(Records drawn from a dataset)
Start of Block

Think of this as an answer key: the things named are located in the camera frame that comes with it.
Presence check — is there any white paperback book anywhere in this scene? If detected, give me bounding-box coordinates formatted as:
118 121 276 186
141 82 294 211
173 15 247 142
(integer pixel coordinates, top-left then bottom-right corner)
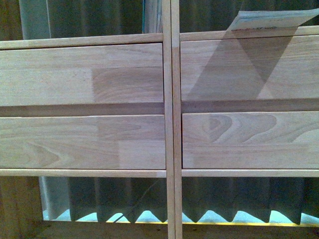
227 8 319 30

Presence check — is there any light wooden shelf unit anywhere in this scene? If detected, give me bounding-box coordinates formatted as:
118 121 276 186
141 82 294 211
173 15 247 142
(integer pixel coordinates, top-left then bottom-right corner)
0 0 319 239

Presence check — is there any lower left wooden drawer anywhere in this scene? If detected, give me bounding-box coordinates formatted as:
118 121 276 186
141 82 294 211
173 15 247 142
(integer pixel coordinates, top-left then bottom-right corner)
0 115 165 170

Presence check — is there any wooden drawer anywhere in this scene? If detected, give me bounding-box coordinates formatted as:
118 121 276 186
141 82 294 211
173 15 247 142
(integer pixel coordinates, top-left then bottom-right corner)
0 43 163 107
180 35 319 102
182 112 319 169
0 115 165 170

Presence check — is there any upper left wooden drawer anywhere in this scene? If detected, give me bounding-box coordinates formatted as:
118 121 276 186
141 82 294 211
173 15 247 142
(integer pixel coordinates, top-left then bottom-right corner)
0 43 163 107

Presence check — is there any teal-covered upright book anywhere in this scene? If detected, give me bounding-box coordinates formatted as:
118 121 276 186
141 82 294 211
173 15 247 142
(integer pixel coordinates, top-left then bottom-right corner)
142 0 163 33

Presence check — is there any lower right wooden drawer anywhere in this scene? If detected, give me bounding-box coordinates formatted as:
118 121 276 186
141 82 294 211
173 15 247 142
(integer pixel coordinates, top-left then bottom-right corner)
182 112 319 169

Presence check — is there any upper right wooden drawer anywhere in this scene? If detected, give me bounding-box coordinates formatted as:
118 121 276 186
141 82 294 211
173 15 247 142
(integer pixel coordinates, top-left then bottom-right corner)
180 35 319 102

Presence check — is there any dark green pleated curtain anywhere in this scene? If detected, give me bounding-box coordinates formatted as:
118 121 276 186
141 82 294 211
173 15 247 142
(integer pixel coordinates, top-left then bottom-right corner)
18 0 319 226

End of Block

### TASK
Filter the entries above down to the lines that contain "lower".

### ANSWER BOX
Presence check — is there any lower left wooden drawer anywhere in this scene? If detected, give me bounding-box coordinates formatted as:
Presence check — is there any lower right wooden drawer anywhere in this scene? If detected, give me bounding-box coordinates formatted as:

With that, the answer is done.